In Riobamba ragte dann besonders mein Hostel heraus. Ein riesiges Einzelzimmer mit … wartet jetzt kommt’s … einem Balkon. Das ganze für lächerliche 5$. Wahnsinn. Tag eins dort war dann ein klassischer Organisationstag: Wäsche waschen, zum Friseur gehen und Touri-Infos beschaffen. Vier Tage Ecuador und in der Tat lungerte ich meist nur rum und ließ es mir gutgehen. Genauso wie gedacht. Aber diesen Hammertrip jetzt ungefähr drei Wochen lang so extrem entspannt aber auch unspektakulär ausklingen lassen? Nein, das kann ich nicht machen.
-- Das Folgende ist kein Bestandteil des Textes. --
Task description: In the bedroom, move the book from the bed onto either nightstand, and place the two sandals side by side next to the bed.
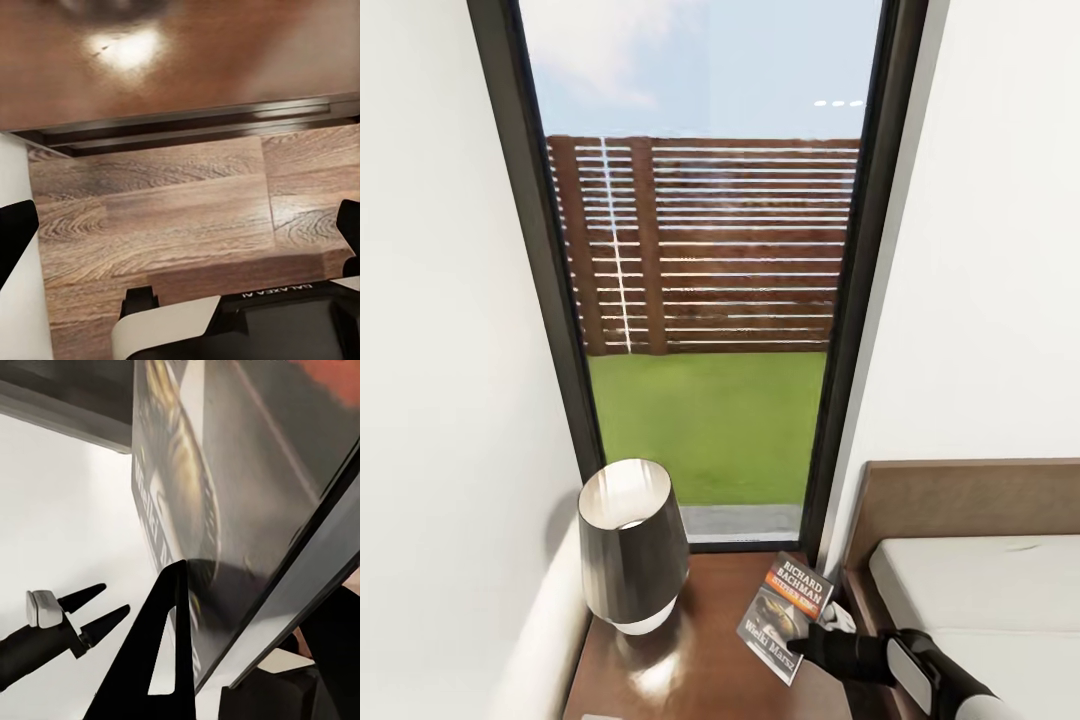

Da geht noch was …

Es war also noch da, das Feuer, die Lust auf Neues. In der Nähe gibt es einen Vulkan, den Chimborazo. Bis zum Gipfel zu wandern erfordert ein wenig Zeit und einen Guide, aber es gibt auch eine schöne Route für eine Tageswanderung, die ich alleine machen könne, sagte man mir. Das war genau das Richtige. Doch einen Tag später, als ich nochmal an gleicher Stelle in der Touristeninformation nachfragte, wie ich das ganze angehen musste, hieß es plötzlich: „Aber für diese Strecke brauchst du einen Guide und der kostet 30$“. Damit war mir der Wind aus den Segeln genommen. Ich wollte ja allein was machen und dann natürlich diese 30$? Sorry, aber das sind mir vier Stunden Wandern nicht wert.

So hebe ich mir meine Motivation für die kommenden Tage auf. Ich werd nochmal Gas geben, das steht fest. Für heute bleibt es allerdings doch nochmal bei Essen, Rumlaufen und Bloggen. Aber das gehört auch dazu und (mir fällt gerade auf, dass ich noch nicht viel über Ecuador erzählt habe) hier geht das ungemein gut. Ecuador hat mich sofort überzeugt. Die Landschaft ist zauberhaft (es dominiert die Farbe grün), es ist deutlich ruhiger und sauberer als in Peru und die beiden Städte, in denen ich bisher war, haben mir sehr gut gefallen. Und habe ich das Essen erwähnt? Also dieser Schweinebraten … ein Gedicht.